Economic Implications of a Competitive Blob Market

Intro

Until recently, the blob market has seen minimal competition, with fees hovering near the base minimum since its inception, interrupted only several times briefly by blob market volatility. However, this past week marked a shift: the blob market has consistently exceeded the target blob count, signaling a tipping point toward prolonged competition.

This shift transitions the blob market from its initial bootstrapping phase to an arena of active competition. We briefly saw the impact at peak blob volatility: inclusion times spiked to over 10 minutes, with rollup costs surging past 15 ETH due to blob slippage. Blob slippage occurs when the blob fee paid exceeds the fee that would have applied if the blob had been included sooner, at a lower rate. The below chart shows thelayer zero airdrop caused severe blob market congestion.

This shift from low competition to a competitive environment not only signals potentially higher fees for builders and providers, but also requires more competitive blob posting strategies to mitigate blob fee slippage. These strategies include increasing priority fees or utilizing preconfirmations to ensure timely blob inclusion.

Blob Market Fees

Builders and Validators profit from blobs only through priority fees, as base fees for execution and consensus are burned. Since Dencun, the blob market has generated approximately $11 million in fees. Priority fees account for only 11.8% of total fees, around $1.3 million cumulative fees. To put this number in perspective, MEV activity generated $2.4 million in tipped fees in the past 7 days, according to libMEV. This comparison highlights that fees generated by the blob market are still nascent to builder and validator revenues.

The chart below shows the cumulative fees generated in the blob market.

The majority of fees, ~89% have come from the base execution and consensus fees, which are burned. As blob market fees influence builder and validator revenue, they also affect the profit margins of major market users, especially L2s.

L2 Margins

The largest Blob market users have been rollups. Transitioning from calldata to the blob market has had an overwhelmingly positive effect on L2 profit margins. The largest L2s have collectively profited $ 19.8 million from switching to the blob market.

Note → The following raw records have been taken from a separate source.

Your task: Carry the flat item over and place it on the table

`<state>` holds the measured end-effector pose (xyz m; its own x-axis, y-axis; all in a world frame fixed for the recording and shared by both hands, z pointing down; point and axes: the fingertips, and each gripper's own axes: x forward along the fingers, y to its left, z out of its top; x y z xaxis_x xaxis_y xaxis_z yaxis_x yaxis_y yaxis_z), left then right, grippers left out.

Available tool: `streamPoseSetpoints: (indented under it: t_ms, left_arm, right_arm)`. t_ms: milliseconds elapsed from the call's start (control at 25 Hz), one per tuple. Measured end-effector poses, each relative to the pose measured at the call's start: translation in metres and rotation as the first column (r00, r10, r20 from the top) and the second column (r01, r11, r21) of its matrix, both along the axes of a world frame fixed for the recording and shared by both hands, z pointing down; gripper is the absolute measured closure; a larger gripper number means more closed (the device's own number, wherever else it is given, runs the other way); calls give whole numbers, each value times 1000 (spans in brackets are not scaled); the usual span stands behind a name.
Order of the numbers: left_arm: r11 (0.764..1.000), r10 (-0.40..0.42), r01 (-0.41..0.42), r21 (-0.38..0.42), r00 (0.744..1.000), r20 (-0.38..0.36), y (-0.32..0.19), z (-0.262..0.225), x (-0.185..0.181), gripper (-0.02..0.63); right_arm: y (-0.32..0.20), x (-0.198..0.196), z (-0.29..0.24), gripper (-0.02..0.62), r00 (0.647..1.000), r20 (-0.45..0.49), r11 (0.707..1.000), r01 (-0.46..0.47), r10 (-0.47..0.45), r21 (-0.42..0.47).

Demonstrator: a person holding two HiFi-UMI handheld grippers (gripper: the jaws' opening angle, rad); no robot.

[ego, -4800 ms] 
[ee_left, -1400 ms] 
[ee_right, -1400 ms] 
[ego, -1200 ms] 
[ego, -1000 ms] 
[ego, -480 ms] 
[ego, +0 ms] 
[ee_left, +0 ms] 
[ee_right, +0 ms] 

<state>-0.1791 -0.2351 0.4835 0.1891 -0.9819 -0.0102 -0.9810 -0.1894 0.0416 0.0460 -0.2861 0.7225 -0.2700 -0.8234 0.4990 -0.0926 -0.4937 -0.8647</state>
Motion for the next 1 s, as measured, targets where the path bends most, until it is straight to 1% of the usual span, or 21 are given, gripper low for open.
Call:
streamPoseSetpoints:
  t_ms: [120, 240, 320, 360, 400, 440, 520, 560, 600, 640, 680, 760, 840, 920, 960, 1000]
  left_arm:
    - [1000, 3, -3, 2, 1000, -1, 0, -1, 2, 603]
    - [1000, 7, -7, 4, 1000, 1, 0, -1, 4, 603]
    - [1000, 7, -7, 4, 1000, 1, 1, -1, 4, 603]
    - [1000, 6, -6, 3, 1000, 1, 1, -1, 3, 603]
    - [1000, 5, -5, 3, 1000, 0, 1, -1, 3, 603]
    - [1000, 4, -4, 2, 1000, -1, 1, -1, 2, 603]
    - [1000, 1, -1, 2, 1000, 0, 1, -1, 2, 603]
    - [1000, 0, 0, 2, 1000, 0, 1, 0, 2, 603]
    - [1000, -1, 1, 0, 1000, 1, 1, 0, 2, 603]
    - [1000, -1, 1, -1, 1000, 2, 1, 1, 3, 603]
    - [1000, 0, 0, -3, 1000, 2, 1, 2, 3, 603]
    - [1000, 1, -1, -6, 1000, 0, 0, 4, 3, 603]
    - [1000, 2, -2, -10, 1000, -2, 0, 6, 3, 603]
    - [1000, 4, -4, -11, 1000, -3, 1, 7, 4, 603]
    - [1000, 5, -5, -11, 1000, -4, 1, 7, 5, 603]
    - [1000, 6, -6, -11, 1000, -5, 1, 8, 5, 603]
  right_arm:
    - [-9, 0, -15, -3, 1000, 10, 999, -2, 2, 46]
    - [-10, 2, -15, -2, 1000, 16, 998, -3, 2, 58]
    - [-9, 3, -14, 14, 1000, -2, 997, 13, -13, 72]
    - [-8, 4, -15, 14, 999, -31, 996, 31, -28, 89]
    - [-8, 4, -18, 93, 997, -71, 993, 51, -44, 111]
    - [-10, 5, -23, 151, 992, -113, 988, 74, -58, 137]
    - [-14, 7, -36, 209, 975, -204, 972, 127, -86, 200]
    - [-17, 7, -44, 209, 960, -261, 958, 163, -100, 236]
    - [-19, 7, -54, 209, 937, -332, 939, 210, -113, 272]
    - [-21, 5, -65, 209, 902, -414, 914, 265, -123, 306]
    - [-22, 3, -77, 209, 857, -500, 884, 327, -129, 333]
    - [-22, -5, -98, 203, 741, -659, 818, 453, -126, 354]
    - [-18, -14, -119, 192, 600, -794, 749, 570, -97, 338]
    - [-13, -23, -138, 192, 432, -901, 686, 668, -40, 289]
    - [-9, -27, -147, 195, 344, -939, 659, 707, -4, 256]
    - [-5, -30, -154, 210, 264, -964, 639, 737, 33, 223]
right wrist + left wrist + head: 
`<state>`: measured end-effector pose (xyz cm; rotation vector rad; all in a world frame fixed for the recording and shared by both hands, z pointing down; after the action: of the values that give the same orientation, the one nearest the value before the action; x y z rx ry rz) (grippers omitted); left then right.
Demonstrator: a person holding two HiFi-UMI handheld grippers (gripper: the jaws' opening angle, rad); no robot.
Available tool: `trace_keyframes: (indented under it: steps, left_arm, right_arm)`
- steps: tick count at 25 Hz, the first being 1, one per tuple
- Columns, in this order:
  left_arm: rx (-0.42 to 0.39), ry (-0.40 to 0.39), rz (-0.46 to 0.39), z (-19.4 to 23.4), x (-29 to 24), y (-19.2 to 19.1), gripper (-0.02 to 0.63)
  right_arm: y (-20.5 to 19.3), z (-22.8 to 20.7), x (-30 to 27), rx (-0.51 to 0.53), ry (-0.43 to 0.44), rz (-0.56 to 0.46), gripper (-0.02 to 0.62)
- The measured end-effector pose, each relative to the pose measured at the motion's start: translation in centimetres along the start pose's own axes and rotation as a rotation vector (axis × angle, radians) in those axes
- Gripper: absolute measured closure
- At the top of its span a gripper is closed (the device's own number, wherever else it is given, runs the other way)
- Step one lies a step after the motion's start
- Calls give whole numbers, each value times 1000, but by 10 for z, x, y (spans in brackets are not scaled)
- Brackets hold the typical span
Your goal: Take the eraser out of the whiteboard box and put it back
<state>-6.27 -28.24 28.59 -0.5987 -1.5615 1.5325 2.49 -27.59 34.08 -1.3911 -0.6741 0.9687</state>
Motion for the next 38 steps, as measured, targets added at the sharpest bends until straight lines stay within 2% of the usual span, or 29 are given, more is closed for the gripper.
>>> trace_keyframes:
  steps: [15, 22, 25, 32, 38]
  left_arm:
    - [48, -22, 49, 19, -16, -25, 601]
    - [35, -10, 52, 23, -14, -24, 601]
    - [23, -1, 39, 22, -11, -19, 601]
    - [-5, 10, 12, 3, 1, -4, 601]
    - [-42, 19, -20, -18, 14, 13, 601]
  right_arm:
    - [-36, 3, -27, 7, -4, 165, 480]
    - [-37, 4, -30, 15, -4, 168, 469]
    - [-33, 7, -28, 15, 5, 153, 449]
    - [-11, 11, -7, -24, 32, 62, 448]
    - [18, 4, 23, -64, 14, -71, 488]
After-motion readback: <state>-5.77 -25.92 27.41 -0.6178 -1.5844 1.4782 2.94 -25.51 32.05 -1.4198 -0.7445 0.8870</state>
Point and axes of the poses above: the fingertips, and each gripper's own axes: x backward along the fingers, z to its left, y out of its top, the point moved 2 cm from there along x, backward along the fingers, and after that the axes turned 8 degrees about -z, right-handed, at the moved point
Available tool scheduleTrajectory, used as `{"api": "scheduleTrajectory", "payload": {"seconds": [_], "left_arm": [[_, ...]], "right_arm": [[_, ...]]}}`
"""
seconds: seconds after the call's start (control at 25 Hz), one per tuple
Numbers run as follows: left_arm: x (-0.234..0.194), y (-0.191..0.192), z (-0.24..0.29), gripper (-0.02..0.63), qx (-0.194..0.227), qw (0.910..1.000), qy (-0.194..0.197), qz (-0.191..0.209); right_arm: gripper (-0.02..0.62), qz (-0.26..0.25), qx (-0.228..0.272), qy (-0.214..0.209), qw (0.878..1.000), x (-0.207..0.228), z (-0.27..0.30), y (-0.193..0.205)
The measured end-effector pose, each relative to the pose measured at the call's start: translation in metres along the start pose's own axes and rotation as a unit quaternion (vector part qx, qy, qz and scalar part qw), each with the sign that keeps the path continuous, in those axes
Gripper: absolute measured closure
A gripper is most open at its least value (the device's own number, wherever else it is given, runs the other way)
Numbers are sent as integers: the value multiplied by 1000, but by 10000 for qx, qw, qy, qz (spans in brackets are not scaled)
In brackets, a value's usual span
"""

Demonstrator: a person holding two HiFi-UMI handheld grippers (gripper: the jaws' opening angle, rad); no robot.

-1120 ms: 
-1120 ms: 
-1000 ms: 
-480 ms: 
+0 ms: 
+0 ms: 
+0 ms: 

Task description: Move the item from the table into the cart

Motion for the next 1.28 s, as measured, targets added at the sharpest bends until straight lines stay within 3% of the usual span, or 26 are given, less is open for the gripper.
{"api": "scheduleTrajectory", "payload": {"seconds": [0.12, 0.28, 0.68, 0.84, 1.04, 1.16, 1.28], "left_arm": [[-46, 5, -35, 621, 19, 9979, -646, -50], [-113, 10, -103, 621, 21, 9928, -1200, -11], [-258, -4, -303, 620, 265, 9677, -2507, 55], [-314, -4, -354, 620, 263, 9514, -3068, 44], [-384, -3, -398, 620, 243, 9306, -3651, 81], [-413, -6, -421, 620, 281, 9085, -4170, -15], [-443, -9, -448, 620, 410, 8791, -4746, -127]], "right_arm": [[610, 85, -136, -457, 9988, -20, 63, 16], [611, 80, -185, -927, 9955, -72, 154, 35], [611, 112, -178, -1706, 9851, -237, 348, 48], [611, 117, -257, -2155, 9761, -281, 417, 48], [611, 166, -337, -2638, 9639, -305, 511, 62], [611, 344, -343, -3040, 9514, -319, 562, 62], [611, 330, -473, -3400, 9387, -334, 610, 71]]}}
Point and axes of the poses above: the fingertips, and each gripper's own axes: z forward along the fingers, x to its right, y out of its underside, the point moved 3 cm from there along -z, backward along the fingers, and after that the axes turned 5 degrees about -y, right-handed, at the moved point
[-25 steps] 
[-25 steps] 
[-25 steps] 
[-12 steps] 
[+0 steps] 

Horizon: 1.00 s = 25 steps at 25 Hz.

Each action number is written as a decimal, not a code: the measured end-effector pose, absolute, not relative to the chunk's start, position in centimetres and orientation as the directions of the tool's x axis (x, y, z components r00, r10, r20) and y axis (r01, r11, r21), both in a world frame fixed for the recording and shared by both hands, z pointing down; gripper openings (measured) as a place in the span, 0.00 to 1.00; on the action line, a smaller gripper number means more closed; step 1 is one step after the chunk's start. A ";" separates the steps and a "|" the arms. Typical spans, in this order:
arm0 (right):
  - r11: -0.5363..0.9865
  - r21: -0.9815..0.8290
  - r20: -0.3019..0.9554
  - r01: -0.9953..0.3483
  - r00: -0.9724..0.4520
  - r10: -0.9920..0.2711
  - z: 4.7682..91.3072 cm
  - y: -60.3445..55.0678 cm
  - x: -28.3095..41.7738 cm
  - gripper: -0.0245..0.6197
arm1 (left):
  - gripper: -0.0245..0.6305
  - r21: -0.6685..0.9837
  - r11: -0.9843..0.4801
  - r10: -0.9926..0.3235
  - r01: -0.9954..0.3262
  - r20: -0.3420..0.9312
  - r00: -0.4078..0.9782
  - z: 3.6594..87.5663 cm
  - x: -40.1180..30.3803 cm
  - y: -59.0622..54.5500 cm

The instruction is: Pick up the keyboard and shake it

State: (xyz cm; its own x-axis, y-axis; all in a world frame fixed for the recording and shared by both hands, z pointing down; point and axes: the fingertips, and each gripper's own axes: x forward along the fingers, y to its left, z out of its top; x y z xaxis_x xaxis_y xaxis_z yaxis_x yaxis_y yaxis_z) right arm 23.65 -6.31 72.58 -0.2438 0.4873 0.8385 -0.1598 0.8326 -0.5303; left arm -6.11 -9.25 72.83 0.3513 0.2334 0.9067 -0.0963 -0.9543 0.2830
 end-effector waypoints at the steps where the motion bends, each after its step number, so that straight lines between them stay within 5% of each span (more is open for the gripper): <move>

The chart below shows that immediately after Dencun, some rollup margins shot up to approximately 99% profit margins with all the rollups in the dataset seeing over 70% profit margins in the past 3 months alone.

In competitive markets, such high profit margins are rare. As more rollups enter the blob market, competition will intensify, compelling rollups to adopt more competitive inclusion strategies to defend their profit margins by securing blob space. This heightened competition is expected to drive down profit margins and generated increased blob market fees.

In contrast, Alphabet’s operating margin is ‘only’ 32%. Operating margins for AWS was 36% and Microsoft Azure was 45% in 2024.

If rollups paid 20% of their historical margins in the form of a higher priority fee, that would have contributed $3.96 million in additional priority fees, increasing builder and validator revenue by 110% while still keeping L2 margins above 50%. This would bring the average priority fee up from 2.8 gwei to 3.36 gwei.

Blob Market Expansion

Efforts to expand the blob market include increasing the max blob count. Based on the current fee breakdown, we can project how a larger blob market—such as an increase from 6 to 12 blobs—might impact revenue. Since 50% of blob market fees come from the execution base fee, which remains steady regardless of congestion, revenue from execution fees could rise from $6 million to $12 million if gas usage stays consistent.

However, the consensus blob base fee and the priority fee, which are more volatile, may behave differently. With the blob base fee remaining at minimal levels for most of the year, it’s likely at its lowest point. Furthermore, EIP 7762 is advocating for a higher minimum base fee, and increased participation from L2s could drive blob fees higher. Already, the blob market has begun approaching a new equilibrium above the minimum fee.

In a very optimistic scenario where the blob market increases to 12 blobs, blobs pay higher priority fees, and there is a higher minimum fee set, we might see blob market fees increase from ~11m to $25 million.

With these factors in play, the future of the blob market points toward greater scalability, yet with possible challenges in balancing competition and profitability.

Data

Data was taken from queries used to create the blob dashboard by the Galaxy Research team and dune-spice by Storm from Paradigm . The notebook used to create the charts can be found here.

Open Questions

  • Would validators be more motivated to increase their requirements if they were better compensated? For example, if rollups paid 20% higher priority fees in a competitive market, historical priority fees would have increased from $1.3 million to $3.96 million.
  • What do the rollup economics such as profit margins look like for newer rollups such as Taiko?
  • What would increasing the min blob fee (EIP 7762) have on blob market economics? Would it create an unfair advantage for rollups that currently have 99% profit margins over others?
  • How effectively can preconfirmations mitigate blob fee slippage compared to priority fees?
  • Beyond increasing priority fees and preconfirmations, what other methods can L2s employ to optimize their blob inclusion processes and cost structures?